__ASSIGNED TASK__:
List each line of the data in which the string "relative" appears.

(Stored items from a collection)
Start of Block

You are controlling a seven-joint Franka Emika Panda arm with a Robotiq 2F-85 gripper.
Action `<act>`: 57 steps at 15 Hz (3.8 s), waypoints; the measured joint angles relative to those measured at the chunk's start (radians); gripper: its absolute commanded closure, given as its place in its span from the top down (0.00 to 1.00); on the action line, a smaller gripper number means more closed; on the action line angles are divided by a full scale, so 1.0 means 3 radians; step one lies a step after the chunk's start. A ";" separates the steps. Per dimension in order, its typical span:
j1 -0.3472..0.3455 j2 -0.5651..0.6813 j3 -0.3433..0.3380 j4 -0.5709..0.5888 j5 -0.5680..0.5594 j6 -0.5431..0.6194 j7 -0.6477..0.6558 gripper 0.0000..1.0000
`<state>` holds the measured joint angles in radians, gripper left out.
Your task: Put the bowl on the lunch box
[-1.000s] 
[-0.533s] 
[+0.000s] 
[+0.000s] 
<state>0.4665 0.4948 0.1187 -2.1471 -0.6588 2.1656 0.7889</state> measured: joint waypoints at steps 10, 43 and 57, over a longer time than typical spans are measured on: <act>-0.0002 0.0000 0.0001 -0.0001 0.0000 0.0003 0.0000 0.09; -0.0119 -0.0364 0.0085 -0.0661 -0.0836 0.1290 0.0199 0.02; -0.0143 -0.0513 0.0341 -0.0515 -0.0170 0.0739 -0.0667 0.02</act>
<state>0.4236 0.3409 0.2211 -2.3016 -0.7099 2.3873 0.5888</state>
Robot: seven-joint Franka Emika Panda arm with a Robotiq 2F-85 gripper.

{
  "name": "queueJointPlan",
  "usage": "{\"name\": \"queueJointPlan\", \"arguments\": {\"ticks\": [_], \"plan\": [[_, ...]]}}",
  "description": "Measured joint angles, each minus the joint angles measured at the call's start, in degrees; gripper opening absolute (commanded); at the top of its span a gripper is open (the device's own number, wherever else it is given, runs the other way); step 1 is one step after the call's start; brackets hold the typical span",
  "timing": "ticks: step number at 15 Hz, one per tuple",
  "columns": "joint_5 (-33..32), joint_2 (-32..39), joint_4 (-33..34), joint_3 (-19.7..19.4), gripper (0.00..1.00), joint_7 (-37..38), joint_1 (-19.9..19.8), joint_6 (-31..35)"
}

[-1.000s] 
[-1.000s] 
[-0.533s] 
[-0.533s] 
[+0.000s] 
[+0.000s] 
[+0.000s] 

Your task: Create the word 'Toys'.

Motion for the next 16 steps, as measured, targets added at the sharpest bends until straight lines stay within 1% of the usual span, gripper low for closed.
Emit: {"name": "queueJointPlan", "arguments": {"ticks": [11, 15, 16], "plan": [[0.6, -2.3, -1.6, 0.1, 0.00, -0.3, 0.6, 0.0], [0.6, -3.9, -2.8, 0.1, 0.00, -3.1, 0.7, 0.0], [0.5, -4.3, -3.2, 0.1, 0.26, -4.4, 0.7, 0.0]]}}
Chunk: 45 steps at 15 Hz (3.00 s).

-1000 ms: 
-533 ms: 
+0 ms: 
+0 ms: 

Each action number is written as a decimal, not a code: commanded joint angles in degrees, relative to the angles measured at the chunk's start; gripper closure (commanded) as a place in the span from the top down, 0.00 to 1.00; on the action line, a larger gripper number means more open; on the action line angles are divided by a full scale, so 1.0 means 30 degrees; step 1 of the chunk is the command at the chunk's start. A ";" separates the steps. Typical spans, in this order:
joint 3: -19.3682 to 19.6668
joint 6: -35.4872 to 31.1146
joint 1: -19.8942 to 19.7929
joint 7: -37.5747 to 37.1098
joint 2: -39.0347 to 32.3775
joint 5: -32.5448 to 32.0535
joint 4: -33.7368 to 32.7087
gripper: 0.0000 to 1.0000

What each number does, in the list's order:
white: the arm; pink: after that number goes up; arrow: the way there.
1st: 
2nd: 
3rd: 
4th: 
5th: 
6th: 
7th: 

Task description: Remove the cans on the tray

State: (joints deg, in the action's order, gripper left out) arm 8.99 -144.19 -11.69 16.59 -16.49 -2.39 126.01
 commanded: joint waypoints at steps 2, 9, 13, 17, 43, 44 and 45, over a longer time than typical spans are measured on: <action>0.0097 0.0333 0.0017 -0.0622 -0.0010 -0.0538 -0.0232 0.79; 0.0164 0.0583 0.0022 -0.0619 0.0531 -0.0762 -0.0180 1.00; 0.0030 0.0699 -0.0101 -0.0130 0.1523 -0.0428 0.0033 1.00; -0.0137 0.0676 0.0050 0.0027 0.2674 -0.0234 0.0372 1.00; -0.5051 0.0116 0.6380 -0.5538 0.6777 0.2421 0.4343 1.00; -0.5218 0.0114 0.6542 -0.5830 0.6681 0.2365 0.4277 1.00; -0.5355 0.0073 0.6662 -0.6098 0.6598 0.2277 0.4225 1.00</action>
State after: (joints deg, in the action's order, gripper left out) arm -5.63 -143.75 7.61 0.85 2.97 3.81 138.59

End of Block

__RESPONSE TO THE TASK__:
Action `<act>`: 57 steps at 15 Hz (3.8 s), waypoints; the measured joint angles relative to those measured at the chunk's start (radians); gripper: its absolute commanded closure, given as its place in its span from the top down (0.00 to 1.00); on the action line, a smaller gripper number means more closed; on the action line angles are divided by a full scale, so 1.0 means 3 radians; step one lies a step after the chunk's start. A ";" separates the steps. Per dimension in order, its typical span:
Each action number is written as a decimal, not a code: commanded joint angles in degrees, relative to the angles measured at the chunk's start; gripper closure (commanded) as a place in the span from the top down, 0.00 to 1.00; on the action line, a larger gripper number means more open; on the action line angles are divided by a full scale, so 1.0 means 30 degrees; step 1 of the chunk is the command at the chunk's start. A ";" separates the steps. Typical spans, in this order:

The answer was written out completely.